Records excerpted from a collection:

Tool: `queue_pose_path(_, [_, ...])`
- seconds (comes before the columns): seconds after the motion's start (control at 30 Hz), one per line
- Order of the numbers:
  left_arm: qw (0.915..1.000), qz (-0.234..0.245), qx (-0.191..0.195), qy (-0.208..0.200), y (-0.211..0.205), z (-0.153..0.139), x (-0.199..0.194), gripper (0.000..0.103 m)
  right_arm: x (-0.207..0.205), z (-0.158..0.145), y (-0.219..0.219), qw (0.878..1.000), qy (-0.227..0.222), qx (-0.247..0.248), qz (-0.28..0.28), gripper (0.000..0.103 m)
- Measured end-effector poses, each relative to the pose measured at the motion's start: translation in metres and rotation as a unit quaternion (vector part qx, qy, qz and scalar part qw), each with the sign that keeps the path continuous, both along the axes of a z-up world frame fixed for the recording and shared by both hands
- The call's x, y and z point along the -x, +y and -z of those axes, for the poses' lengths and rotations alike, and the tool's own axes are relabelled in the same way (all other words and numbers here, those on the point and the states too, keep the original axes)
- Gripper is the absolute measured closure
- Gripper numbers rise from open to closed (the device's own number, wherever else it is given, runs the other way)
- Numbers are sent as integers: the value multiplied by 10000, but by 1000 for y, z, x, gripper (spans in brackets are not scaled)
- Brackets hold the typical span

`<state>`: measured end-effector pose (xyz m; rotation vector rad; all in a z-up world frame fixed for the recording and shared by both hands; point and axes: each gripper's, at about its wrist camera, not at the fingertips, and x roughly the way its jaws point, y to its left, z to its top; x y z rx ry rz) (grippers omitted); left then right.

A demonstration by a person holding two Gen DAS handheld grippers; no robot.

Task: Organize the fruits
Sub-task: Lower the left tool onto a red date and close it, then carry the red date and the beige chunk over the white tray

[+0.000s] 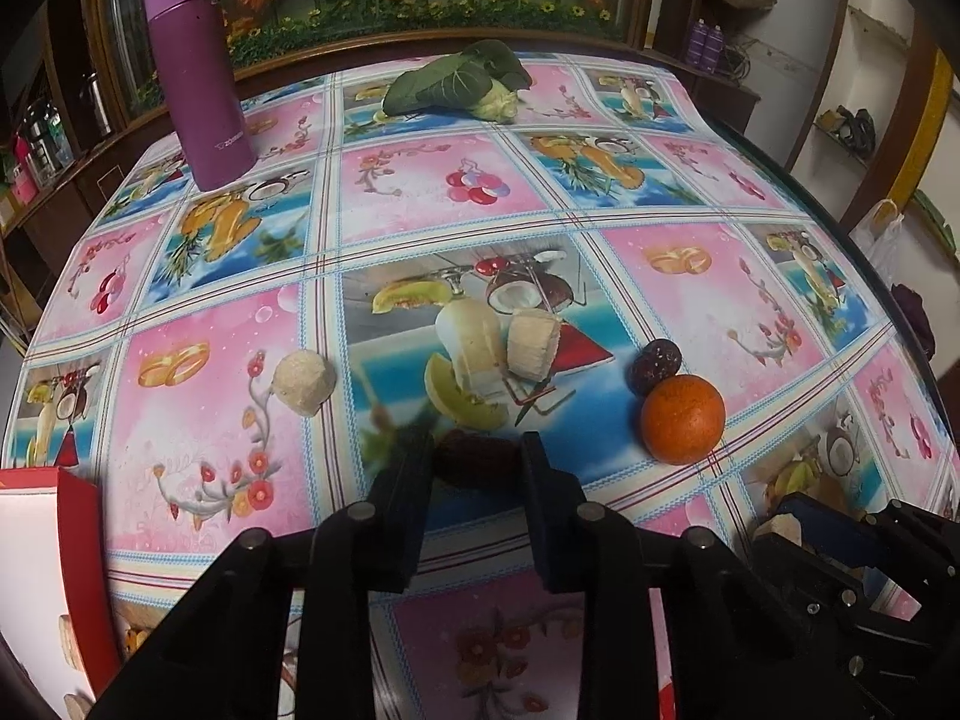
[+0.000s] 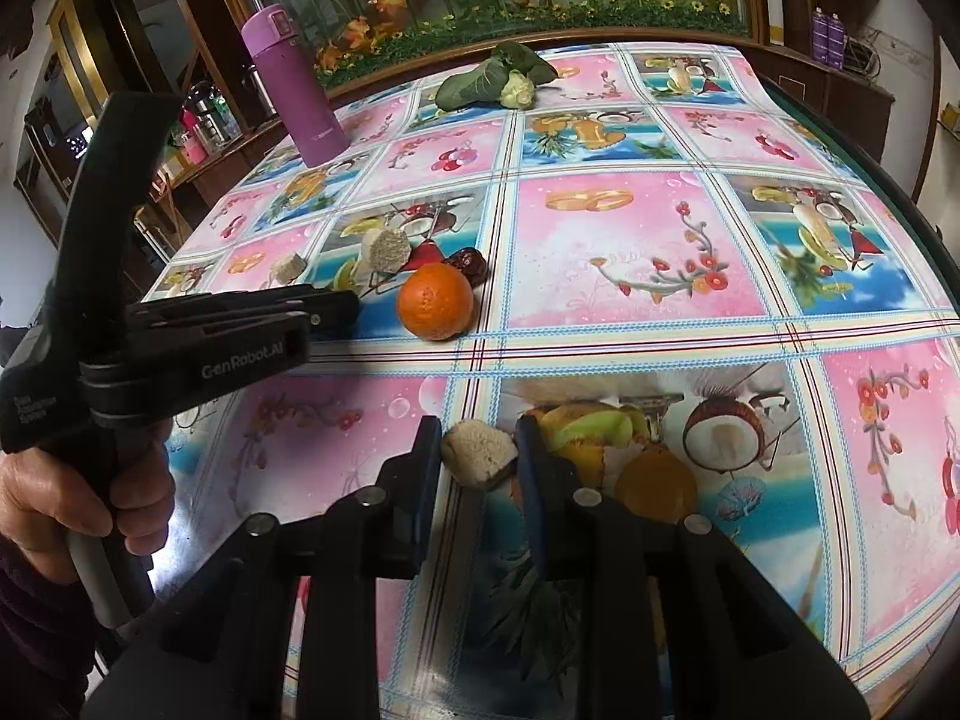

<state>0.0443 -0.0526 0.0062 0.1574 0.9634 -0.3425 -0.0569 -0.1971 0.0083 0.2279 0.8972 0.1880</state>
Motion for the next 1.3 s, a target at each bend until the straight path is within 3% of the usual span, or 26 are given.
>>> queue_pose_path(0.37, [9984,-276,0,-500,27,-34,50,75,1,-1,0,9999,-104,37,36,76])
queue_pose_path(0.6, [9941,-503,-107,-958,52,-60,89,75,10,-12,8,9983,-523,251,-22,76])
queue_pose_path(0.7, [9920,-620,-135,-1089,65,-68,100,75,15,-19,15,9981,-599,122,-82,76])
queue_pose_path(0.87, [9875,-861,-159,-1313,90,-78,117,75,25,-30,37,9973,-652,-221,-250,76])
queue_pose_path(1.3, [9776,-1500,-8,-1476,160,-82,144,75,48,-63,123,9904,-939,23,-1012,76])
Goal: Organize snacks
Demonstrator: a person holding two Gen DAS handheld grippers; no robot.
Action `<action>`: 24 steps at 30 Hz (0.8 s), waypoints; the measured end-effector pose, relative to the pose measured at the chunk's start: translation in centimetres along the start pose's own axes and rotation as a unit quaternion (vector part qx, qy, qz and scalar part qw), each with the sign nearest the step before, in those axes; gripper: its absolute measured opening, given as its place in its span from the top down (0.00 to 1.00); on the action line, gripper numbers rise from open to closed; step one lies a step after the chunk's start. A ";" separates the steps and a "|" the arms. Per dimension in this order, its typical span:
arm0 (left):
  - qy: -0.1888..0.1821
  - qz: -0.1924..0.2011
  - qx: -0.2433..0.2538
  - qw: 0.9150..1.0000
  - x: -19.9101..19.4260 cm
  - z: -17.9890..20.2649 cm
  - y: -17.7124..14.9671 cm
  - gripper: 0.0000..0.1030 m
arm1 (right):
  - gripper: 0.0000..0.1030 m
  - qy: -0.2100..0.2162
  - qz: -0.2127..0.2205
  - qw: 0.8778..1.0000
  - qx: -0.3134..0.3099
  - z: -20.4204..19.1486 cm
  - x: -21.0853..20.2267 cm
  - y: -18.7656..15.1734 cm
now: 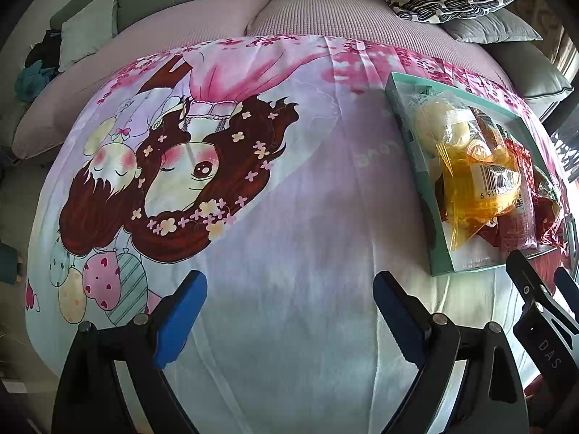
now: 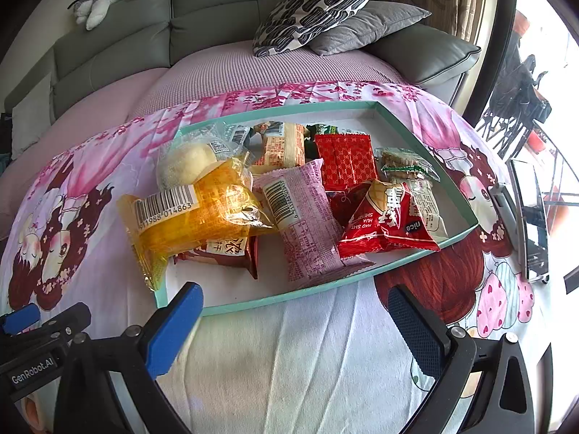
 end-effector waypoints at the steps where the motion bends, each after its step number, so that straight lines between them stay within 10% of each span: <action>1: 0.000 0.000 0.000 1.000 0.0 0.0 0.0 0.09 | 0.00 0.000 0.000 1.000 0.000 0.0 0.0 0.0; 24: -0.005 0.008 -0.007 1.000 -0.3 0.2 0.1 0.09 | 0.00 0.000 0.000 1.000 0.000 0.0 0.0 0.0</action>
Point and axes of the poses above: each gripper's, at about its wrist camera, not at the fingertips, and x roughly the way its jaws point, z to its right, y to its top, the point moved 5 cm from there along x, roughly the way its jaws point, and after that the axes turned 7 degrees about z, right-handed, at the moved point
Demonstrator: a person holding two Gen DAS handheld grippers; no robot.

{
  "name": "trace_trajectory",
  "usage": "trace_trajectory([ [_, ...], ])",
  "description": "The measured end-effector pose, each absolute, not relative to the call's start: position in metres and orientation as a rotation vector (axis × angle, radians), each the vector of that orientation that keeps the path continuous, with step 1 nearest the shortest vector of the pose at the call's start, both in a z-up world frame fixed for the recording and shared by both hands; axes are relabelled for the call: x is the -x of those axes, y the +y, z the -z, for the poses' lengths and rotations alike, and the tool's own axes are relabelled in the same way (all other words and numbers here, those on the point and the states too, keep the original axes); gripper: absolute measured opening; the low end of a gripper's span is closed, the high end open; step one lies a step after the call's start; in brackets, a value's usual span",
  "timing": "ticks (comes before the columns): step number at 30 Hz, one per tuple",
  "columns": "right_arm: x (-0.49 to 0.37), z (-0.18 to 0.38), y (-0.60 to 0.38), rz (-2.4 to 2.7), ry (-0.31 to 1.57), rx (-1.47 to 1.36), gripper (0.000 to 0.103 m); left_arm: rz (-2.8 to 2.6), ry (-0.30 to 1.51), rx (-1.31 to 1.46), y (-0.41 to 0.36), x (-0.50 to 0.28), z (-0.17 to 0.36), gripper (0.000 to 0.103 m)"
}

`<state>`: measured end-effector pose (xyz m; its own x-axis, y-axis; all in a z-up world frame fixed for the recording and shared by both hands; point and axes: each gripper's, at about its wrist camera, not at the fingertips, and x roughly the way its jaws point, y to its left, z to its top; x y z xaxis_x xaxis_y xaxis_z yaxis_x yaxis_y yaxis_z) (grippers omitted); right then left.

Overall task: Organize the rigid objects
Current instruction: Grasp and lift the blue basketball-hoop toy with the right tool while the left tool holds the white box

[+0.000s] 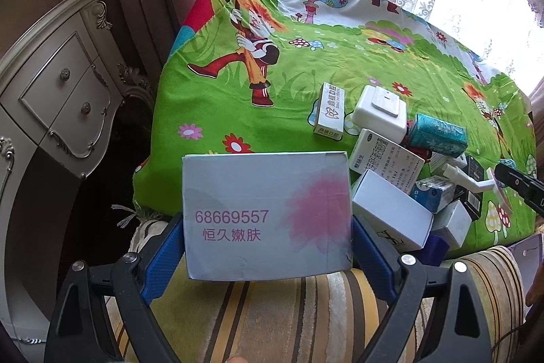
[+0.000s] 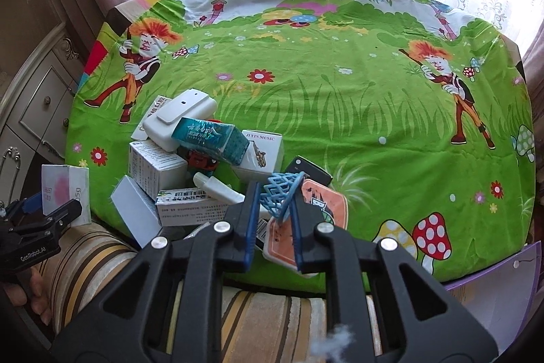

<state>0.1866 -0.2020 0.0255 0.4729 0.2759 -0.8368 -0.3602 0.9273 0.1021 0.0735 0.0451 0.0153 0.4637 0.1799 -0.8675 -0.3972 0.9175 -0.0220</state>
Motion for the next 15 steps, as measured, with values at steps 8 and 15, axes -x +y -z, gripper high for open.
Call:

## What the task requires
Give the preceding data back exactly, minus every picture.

## Answer to this task
Tool: `queue_pose_path(_, [_, ...])`
- seconds (comes before the columns): seconds after the motion's start (control at 30 Hz), one per line
- Order of the numbers:
  left_arm: qw (0.915..1.000), qz (-0.234..0.245), qx (-0.191..0.195), qy (-0.208..0.200), y (-0.211..0.205), z (-0.153..0.139), x (-0.199..0.194), gripper (0.000..0.103 m)
  right_arm: x (-0.207..0.205), z (-0.158..0.145), y (-0.219..0.219), qw (0.878..1.000), qy (-0.227..0.222), qx (-0.247..0.248), qz (-0.28..0.28), gripper (0.000..0.103 m)
- Measured end-effector poses, each relative to the pose measured at the motion's start: translation in metres and rotation as a unit quaternion (vector part qx, qy, qz and scalar part qw), each with the sign that keeps the path continuous, both along the axes of a z-up world frame fixed for the recording and shared by both hands
- The call's x, y and z point along the -x, +y and -z of those axes, for the poses' lengths and rotations alike, and the tool's own axes are relabelled in the same way (all other words and numbers here, those on the point and the states too, keep the original axes)
- Gripper is the absolute measured closure
- Gripper numbers rise from open to closed (the device's own number, wherever else it is given, runs the other way)
- Numbers are sent as integers: the value multiplied by 10000, but by 1000 for y, z, x, gripper (spans in brackets are not scaled)
- Brackets hold the typical span

`<state>`: measured end-effector pose (xyz m; rotation vector rad; all in a z-up world frame fixed for the recording and shared by both hands; point and axes: each gripper's, at about its wrist camera, not at the fingertips, and x roughly the way its jaws point, y to its left, z to its top; x y z rx ry rz) (grippers omitted); left then right.

A demonstration by a person holding two Gen DAS handheld grippers; no robot.

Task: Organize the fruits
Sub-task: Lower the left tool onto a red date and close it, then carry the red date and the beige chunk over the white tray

[+0.000s] 
[+0.000s] 

<state>0.0443 -0.0526 0.0062 0.1574 0.9634 -0.3425 -0.0569 -0.1971 0.0083 0.2279 0.8972 0.1880</state>
Motion for the next 1.3 s, a target at each bend until the straight path is within 3% of the usual span, or 26 are given.
>>> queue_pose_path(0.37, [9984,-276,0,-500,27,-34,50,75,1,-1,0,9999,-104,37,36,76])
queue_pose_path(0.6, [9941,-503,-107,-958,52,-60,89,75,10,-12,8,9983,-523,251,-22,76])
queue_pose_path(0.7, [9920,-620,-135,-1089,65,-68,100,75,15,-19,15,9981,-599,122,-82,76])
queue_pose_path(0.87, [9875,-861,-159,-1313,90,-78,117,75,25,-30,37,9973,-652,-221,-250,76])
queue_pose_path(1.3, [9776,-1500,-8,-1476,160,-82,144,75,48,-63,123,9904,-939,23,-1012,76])
Goal: Organize snacks
Demonstrator: a person holding two Gen DAS handheld grippers; no robot.
Action `<action>`: 24 steps at 30 Hz (0.8 s), waypoints; the measured end-effector pose, relative to the pose measured at the chunk's start: translation in centimetres along the start pose's own axes and rotation as a unit quaternion (vector part qx, qy, qz and scalar part qw), each with the sign nearest the step before, in those axes; gripper: its absolute measured opening, given as its place in its span from the top down (0.00 to 1.00); on the action line, gripper numbers rise from open to closed; step one lies a step after the chunk's start. A ";" separates the steps and a "|" the arms. Per dimension in this order, its typical span:
arm0 (left):
  - qy: -0.1888..0.1821
  - qz: -0.1924..0.2011
  - qx: -0.2433..0.2538
  - qw: 0.9150..1.0000
  - x: -19.9101..19.4260 cm
  - z: -17.9890..20.2649 cm
  - y: -17.7124..14.9671 cm
  - gripper: 0.0000..0.1030 m
arm1 (right):
  - gripper: 0.0000..0.1030 m
  - qy: -0.2100..0.2162
  - qz: -0.2127..0.2205
  - qw: 0.8778..1.0000
  - qx: -0.3134..0.3099
  - z: -20.4204..19.1486 cm
  - x: -21.0853..20.2267 cm
  - y: -18.7656..15.1734 cm
now: 
now: 
 end-effector waypoints at the steps where the motion bends, each after its step number, so that straight lines between them stay within 10% of each span: <action>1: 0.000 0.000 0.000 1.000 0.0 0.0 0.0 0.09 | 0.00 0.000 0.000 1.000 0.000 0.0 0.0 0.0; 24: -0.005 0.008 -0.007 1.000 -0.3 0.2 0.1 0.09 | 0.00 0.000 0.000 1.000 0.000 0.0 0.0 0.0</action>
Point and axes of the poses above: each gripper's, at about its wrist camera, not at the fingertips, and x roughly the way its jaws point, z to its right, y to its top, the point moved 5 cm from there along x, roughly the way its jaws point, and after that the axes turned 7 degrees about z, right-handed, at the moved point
Demonstrator: a person holding two Gen DAS handheld grippers; no robot.

{
  "name": "trace_trajectory",
  "usage": "trace_trajectory([ [_, ...], ])",
  "description": "The measured end-effector pose, each absolute, not relative to the call's start: position in metres and orientation as a rotation vector (axis × angle, radians), each the vector of that orientation that keeps the path continuous, with step 1 nearest the shortest vector of the pose at the call's start, both in a z-up world frame fixed for the recording and shared by both hands; axes are relabelled for the call: x is the -x of those axes, y the +y, z the -z, for the poses' lengths and rotations alike, and the tool's own axes are relabelled in the same way (all other words and numbers here, those on the point and the states too, keep the original axes); gripper: absolute measured opening; the low end of a gripper's span is closed, the high end open; step one lies a step after the call's start; in brackets, a value's usual span",
  "timing": "ticks (comes before the columns): step number at 30 Hz, one per tuple",
  "columns": "right_arm: x (-0.49 to 0.37), z (-0.18 to 0.38), y (-0.60 to 0.38), rz (-2.4 to 2.7), ry (-0.31 to 1.57), rx (-1.47 to 1.36), gripper (0.000 to 0.103 m); left_arm: rz (-2.8 to 2.6), ry (-0.30 to 1.51), rx (-1.31 to 1.46), y (-0.41 to 0.36), x (-0.50 to 0.28), z (-0.17 to 0.36), gripper (0.000 to 0.103 m)"
}

`<state>`: measured end-effector pose (xyz m; its own x-axis, y-axis; all in a z-up world frame fixed for the recording and shared by both hands; point and axes: each gripper's, at about its wrist camera, not at the fingertips, and x roughly the way its jaws point, y to its left, z to its top; x y z xaxis_x xaxis_y xaxis_z yaxis_x yaxis_y yaxis_z) (grippers omitted); right then left.

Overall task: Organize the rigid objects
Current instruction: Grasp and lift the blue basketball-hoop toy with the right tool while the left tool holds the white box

[+0.000s] 
[+0.000s] 

<state>0.1866 -0.2020 0.0255 0.4729 0.2759 -0.8368 -0.3602 0.9273 0.1021 0.0735 0.0451 0.0153 0.4637 0.1799 -0.8675 -0.3972 0.9175 -0.0220</state>
Motion for the next 15 steps, as measured, with values at steps 8 and 15, axes -x +y -z, gripper high for open.
Call:

No more output is expected here.